## [What you will do]
Would you please return the data below verbatim, without its pictures?

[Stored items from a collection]
___

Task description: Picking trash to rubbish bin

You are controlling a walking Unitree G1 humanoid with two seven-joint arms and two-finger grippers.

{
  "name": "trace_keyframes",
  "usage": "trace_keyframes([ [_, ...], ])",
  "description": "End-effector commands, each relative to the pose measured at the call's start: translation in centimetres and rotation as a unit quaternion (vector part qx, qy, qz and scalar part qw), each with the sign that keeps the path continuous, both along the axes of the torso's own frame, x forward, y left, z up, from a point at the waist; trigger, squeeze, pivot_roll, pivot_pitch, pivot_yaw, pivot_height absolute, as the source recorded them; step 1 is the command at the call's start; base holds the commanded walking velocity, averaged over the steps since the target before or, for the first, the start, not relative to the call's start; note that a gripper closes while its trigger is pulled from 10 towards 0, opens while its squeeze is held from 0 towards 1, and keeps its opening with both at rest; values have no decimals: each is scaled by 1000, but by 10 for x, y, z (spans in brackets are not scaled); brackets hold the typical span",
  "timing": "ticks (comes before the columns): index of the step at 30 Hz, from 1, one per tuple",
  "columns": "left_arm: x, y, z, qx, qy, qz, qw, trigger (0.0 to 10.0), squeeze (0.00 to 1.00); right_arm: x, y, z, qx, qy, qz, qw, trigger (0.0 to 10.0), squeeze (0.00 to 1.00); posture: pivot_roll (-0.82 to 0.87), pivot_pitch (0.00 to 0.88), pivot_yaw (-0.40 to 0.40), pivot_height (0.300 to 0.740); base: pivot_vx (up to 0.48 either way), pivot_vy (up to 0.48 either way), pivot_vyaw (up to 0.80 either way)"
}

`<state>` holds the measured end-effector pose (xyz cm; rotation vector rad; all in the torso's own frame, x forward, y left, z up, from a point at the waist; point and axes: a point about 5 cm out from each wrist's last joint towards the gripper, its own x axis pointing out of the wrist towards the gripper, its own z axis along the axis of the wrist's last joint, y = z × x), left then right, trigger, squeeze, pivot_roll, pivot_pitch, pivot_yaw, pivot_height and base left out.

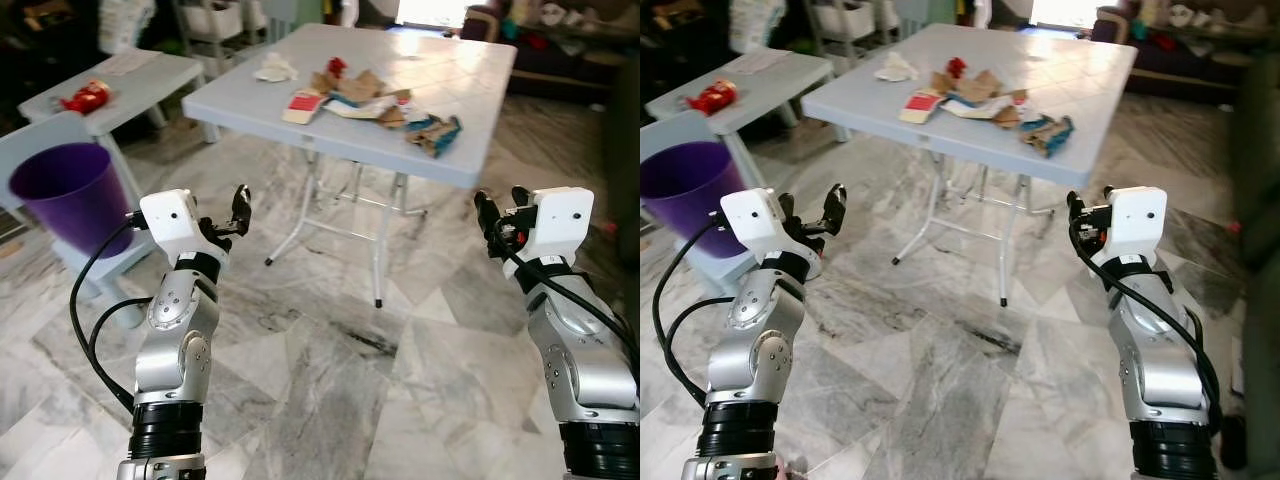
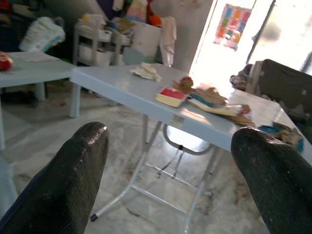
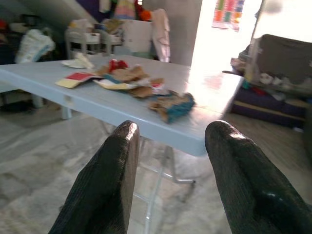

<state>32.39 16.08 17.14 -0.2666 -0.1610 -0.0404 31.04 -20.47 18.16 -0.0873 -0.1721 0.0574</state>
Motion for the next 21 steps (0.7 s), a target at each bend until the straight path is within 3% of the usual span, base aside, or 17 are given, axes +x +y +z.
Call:
trace_keyframes([
  [1, 1, 3, 1, -2, 0, 8, 1000, 10000, 0, 0, 1, 3, 1, -3, 1, 1000, 10000, 0, -59, 58, 13, 740, 0, 0, -800],
  [4, 2, 4, 1, -2, 2, 11, 1000, 10000, 0, 0, 0, 4, 1, -5, 1, 1000, 10000, 0, -59, 58, 14, 740, 0, 0, -715],
  [8, 3, 6, 2, 2, 1, 17, 1000, 10000, 0, 0, 0, 4, 1, -7, 1, 1000, 10000, 0, -59, 58, 14, 740, 0, 0, 0],
  [21, 4, 9, 2, 1, 0, 21, 1000, 10000, 0, 0, 0, 5, -2, -10, 1, 1000, 10000, 0, -58, 57, 16, 740, 433, 0, 0],
])
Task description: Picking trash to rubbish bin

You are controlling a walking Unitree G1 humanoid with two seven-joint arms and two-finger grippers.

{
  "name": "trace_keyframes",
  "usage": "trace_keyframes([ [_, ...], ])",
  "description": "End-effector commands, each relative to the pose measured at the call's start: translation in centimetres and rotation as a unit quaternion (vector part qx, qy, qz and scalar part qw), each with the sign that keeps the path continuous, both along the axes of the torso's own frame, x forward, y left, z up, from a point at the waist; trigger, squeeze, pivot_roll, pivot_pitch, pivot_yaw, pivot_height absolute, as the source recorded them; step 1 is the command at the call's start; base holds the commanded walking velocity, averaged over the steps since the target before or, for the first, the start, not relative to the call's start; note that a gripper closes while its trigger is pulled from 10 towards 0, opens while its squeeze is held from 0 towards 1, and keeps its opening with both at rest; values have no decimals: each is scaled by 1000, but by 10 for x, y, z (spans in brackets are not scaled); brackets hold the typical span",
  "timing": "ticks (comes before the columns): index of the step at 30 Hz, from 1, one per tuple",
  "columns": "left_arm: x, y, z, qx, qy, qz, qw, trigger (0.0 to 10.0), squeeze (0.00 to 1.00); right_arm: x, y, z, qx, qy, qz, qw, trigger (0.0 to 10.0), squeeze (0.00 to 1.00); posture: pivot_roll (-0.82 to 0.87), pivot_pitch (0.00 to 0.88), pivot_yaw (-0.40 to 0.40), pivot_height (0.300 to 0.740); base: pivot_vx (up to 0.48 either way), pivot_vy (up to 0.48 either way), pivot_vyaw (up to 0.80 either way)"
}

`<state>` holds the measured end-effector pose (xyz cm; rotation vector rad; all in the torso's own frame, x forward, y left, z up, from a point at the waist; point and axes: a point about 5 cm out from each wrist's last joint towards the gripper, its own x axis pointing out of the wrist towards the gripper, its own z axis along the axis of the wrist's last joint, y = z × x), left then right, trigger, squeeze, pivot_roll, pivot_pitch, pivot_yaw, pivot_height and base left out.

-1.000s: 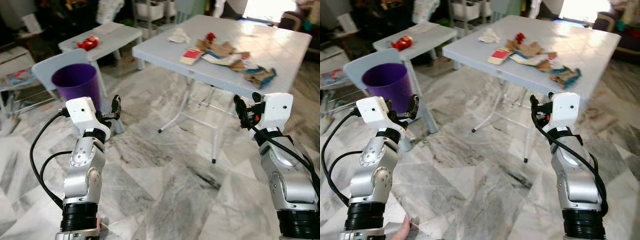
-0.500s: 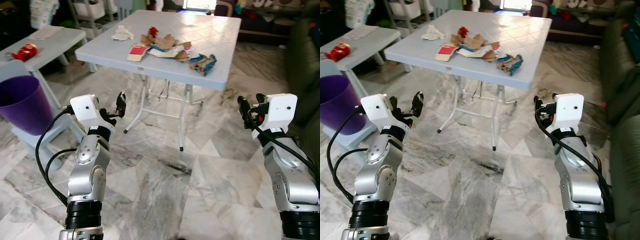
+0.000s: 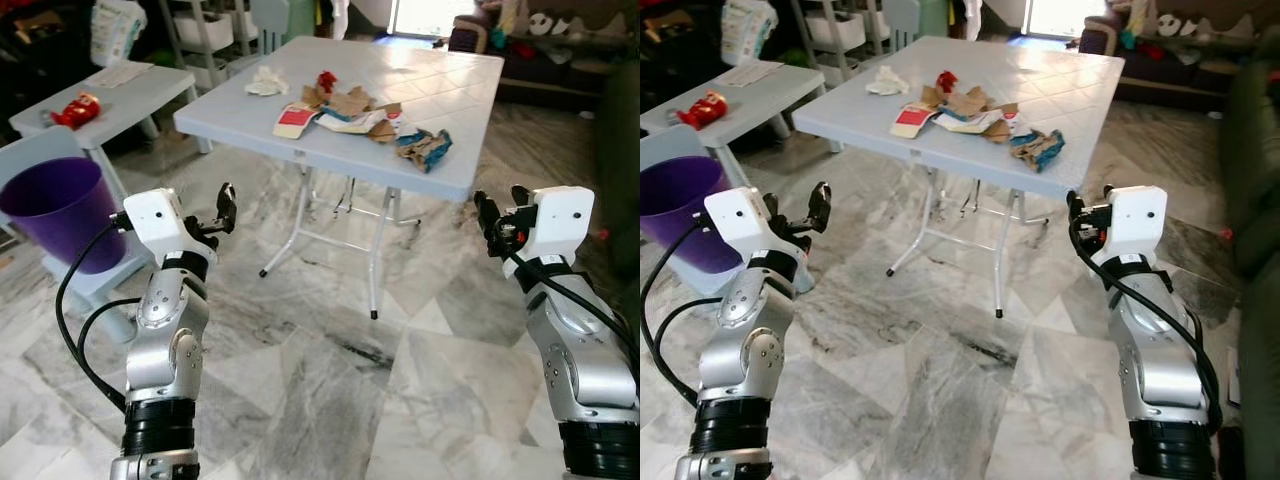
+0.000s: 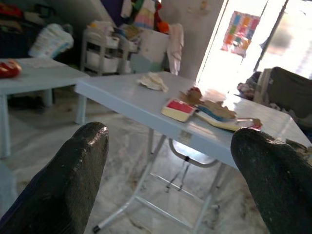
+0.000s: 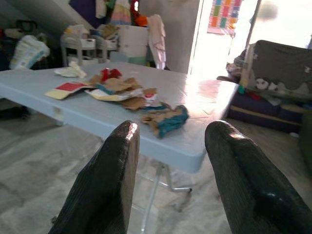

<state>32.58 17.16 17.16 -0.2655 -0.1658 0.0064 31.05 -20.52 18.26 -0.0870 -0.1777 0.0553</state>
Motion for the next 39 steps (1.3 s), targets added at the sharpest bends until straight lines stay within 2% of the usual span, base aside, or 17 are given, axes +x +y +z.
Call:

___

## [Completed exercise]
Task description: Picking trash to rubbish bin

You are controlling a walking Unitree G1 humanoid with two seven-joint arms and two-finger grippers.

{
  "name": "trace_keyframes",
  "usage": "trace_keyframes([ [_, ...], ])",
  "description": "End-effector commands, each relative to the pose measured at the call's start: translation in centimetres and rotation as a unit quaternion (vector part qx, qy, qz and scalar part qw), each with the sign that keeps the path continuous, both along the axes of the torso's own frame, x forward, y left, z up, from a point at the waist; trigger, squeeze, pivot_roll, pivot_pitch, pivot_yaw, pivot_height absolute, as the source recorded them; step 1 is the command at the call's start; base holds the commanded walking velocity, averaged over the steps since the target before or, for the first, the start, not relative to the call's start; note that a gripper closes while its trigger is pulled from 10 towards 0, opens while its squeeze is held from 0 towards 1, and keeps its opening with both at rest; values have no decimals: each is scaled by 1000, but by 10 for x, y, z (spans in brackets are not scaled); brackets hold the typical span",
  "timing": "ticks (comes before the columns): index of the step at 30 Hz, from 1, one per tuple",
  "columns": "left_arm: x, y, z, qx, qy, qz, qw, trigger (0.0 to 10.0), squeeze (0.00 to 1.00); right_arm: x, y, z, qx, qy, qz, qw, trigger (0.0 to 10.0), squeeze (0.00 to 1.00); posture: pivot_roll (-0.82 to 0.87), pivot_pitch (0.00 to 0.88), pivot_yaw (-0.40 to 0.40), pivot_height (0.300 to 0.740); base: pivot_vx (up to 0.48 either way), pivot_vy (up to 0.48 either way), pivot_vyaw (up to 0.80 either way)"
}

`<state>` holds the measured end-effector pose (xyz cm; rotation vector rad; all in the torso's own frame, x forward, y left, z up, from a point at the waist; point and axes: a point about 5 cm out from each wrist's last joint towards the gripper, its own x axis pointing out of the wrist towards the gripper, its own z axis along the axis of the wrist's last joint, y = z × x), left then right, trigger, squeeze, pivot_roll, pivot_pitch, pivot_yaw, pivot_height and base left out.


<state>32.39 16.08 17.14 -0.2666 -0.1610 -0.0404 31.04 -20.47 18.16 -0.0873 -0.1721 0.0574</state>
Motion for the next 21 steps (0.7 s), a target at each bend until the straight path is within 3% of the usual span, base aside, or 17 are given, axes +x +y +z.
Call:
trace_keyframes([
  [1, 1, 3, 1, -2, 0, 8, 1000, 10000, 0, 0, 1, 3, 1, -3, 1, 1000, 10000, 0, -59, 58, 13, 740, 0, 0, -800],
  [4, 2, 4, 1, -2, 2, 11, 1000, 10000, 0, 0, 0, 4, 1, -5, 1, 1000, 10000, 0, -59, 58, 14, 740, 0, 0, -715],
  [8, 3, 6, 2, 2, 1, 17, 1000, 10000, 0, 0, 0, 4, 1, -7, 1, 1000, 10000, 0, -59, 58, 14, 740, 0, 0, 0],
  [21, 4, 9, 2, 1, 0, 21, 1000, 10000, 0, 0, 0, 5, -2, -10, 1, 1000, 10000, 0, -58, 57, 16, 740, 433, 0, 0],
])
Task description: Picking trash to rubbish bin

You are controlling a walking Unitree G1 humanoid with two seven-joint arms and two-finger grippers.

{
  "name": "trace_keyframes",
  "usage": "trace_keyframes([ [_, ...], ])",
  "description": "End-effector commands, each relative to the pose measured at the call's start: translation in centimetres and rotation as a unit quaternion (vector part qx, qy, qz and scalar part qw), each with the sign that keeps the path continuous, both along the axes of the torso's own frame, x forward, y left, z up, from a point at the waist; trigger, squeeze, pivot_roll, pivot_pitch, pivot_yaw, pivot_height absolute, as the source recorded them; step 1 is the command at the call's start; base holds the commanded walking velocity, averaged over the steps since the target before or, for the first, the start, not relative to the call's start; note that a gripper closes while its trigger is pulled from 10 towards 0, opens while its squeeze is held from 0 towards 1, and keeps its opening with both at rest; values have no decimals: each is scaled by 1000, but by 10 for x, y, z (spans in brackets are not scaled); brackets hold the typical span",
  "timing": "ticks (comes before the columns): index of the step at 30 Hz, from 1, one per tuple",
  "columns": "left_arm: x, y, z, qx, qy, qz, qw, trigger (0.0 to 10.0), squeeze (0.00 to 1.00); right_arm: x, y, z, qx, qy, qz, qw, trigger (0.0 to 10.0), squeeze (0.00 to 1.00); posture: pivot_roll (-0.82 to 0.87), pivot_pitch (0.00 to 0.88), pivot_yaw (-0.40 to 0.40), pivot_height (0.300 to 0.740); base: pivot_vx (up to 0.48 either way), pivot_vy (up to 0.48 either way), pivot_vyaw (up to 0.80 either way)"
}

`<state>` holds the measured end-effector pose (xyz cm; rotation vector rad; all in the torso's own frame, x forward, y left, z up, from a point at the waist; point and axes: a point about 5 cm out from each wrist's last joint towards the gripper, its own x axis pointing out of the wrist towards the gripper, its own z axis along the axis of the wrist's last joint, y = z × x), left then right, trigger, squeeze, pivot_roll, pivot_pitch, pivot_yaw, pivot_height and base left out.

-1.000s: 
-0.500s: 
+0.000s: 
+0.000s: 
+0.000s: 

<state>32.58 17.16 17.16 -0.2655 -0.1658 0.0064 31.05 -20.52 18.26 -0.0870 -0.1777 0.0553</state>
Motion for the next 39 steps (1.3 s), targets added at the sharpest bends until straight lines stay within 2% of the usual span, base aside, or 17 are given, axes +x +y +z.
Call:

Nothing further is needed for the answer.